Recent studies from Yale University have detected how saliva is to prevent complications in those infected with covid-19, through the viral load in patients’ mouth that could even help to personalize the treatments and leave the swab test behind.

After a year of combat, the scientific community is learning to anticipate the movements of the virus. One of the latest advances has been studied by immunologist Akiko Iwasaki, at Yale University in the United States. Their preliminary results suggest that the amount of virus in saliva serves to predict the outcome of the disease.

“The viral load on saliva in the first few moments is correlated with the severity of the disease and mortality,” says the Iwasaki team, which has thoroughly analyzed 154 patients infected with covid-19 at the university hospital in New Haven City.

The results of the study show that the levels of the virus increase progressively from a minimum in mild patients to a maximum in seriously ill patients and in people who have died from the coronavirus.

The higher viral load on saliva is associated with known risk factors, such as advanced age, male sex, cancer, heart failure, hypertension, and chronic lung disease.

“If we take saliva samples and analyze the viral load—especially at the beginning of the infection, when the person arrives at the hospital—could greatly help doctors predict the patient’s prognosis and choose treatments,” says microbiologist Arnau Casanovas, who after seven years at Yale University and now hired in August by American biotechnology Tangen Biosciences, dedicated to designing new diagnostic methods, has participated in the new study, which is still a draft that requires a final pending revision for publication in a specialized journal.

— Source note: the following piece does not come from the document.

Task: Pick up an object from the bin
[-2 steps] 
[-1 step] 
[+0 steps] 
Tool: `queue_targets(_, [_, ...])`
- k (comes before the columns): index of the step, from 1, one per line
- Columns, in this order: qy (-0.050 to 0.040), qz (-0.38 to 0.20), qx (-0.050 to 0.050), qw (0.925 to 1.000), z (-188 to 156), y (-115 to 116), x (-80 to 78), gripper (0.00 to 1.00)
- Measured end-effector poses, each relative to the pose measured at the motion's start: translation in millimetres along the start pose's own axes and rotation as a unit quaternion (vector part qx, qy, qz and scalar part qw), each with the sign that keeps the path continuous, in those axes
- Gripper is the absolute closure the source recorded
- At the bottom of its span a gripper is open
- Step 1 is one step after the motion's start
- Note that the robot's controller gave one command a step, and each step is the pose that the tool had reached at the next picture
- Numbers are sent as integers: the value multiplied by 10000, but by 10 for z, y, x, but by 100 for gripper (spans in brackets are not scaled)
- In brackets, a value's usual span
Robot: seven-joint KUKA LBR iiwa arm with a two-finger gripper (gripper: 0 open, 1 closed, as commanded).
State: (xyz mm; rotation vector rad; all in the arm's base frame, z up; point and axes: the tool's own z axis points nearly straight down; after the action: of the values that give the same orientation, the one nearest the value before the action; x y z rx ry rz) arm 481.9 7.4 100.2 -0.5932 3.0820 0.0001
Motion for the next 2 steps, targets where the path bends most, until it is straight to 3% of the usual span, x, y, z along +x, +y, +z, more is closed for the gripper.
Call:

The team led by Iwasaki argues that saliva helps predict disease progression much better than samples taken by the already popular nasal swab.

One of their hypothesis is that the swab test in the nose only reflects the multiplication of the virus in the upper respiratory tract, while saliva also shows the situation in the lungs. The mucociliary system — a defense mechanism for expelling germs — would carry the coronaviruses from the lower respiratory tract to the mouth.

The research shows that the higher viral load in saliva is also associated with a higher amount of biomarkers in the blood of the inflammatory reaction characteristic of severe COVID-19 cases. The higher viral load, by contrast, is linked to lower levels of platelets, white blood cells, and specific antibodies against the coronavirus.

Elisabet Pujadas, a pathologist and researcher at the Icahn School of Medicine at Mount Sinai Hospital in New York, applauds the new study. “It brings a valuable perspective: that saliva may have a greater value than previously thought for diagnosis and prognosis.” 

His team had already published in August the relationship between the highest viral load analyzed in nasal samples and mortality from covid-19. 

“It is possible that saliva can better reflect lower respiratory tract infection,” said Pujadas at that time.

Since the study so far only includes 154 patients, Pujadas believes that it may be premature to conclude that saliva should already be used instead of swabs. “However, these promising results justify more resources in collecting and studying saliva samples.”

For the pathologist, the main lesson is that it would no longer be necessary to classify only covid-19 patients with a simple positive or negative. Additionally, your viral load must be measured. 

“For certain viruses, such as HIV, the quality standard is viral load, because years of research have shown that it has important implications for patient risk and affects our treatment strategy. So it should also be with the covid,” he said.

A systematic review of 37 investigations has just shown that saliva samples can replace swabs to diagnose COVID-19, with the same precision and lower price.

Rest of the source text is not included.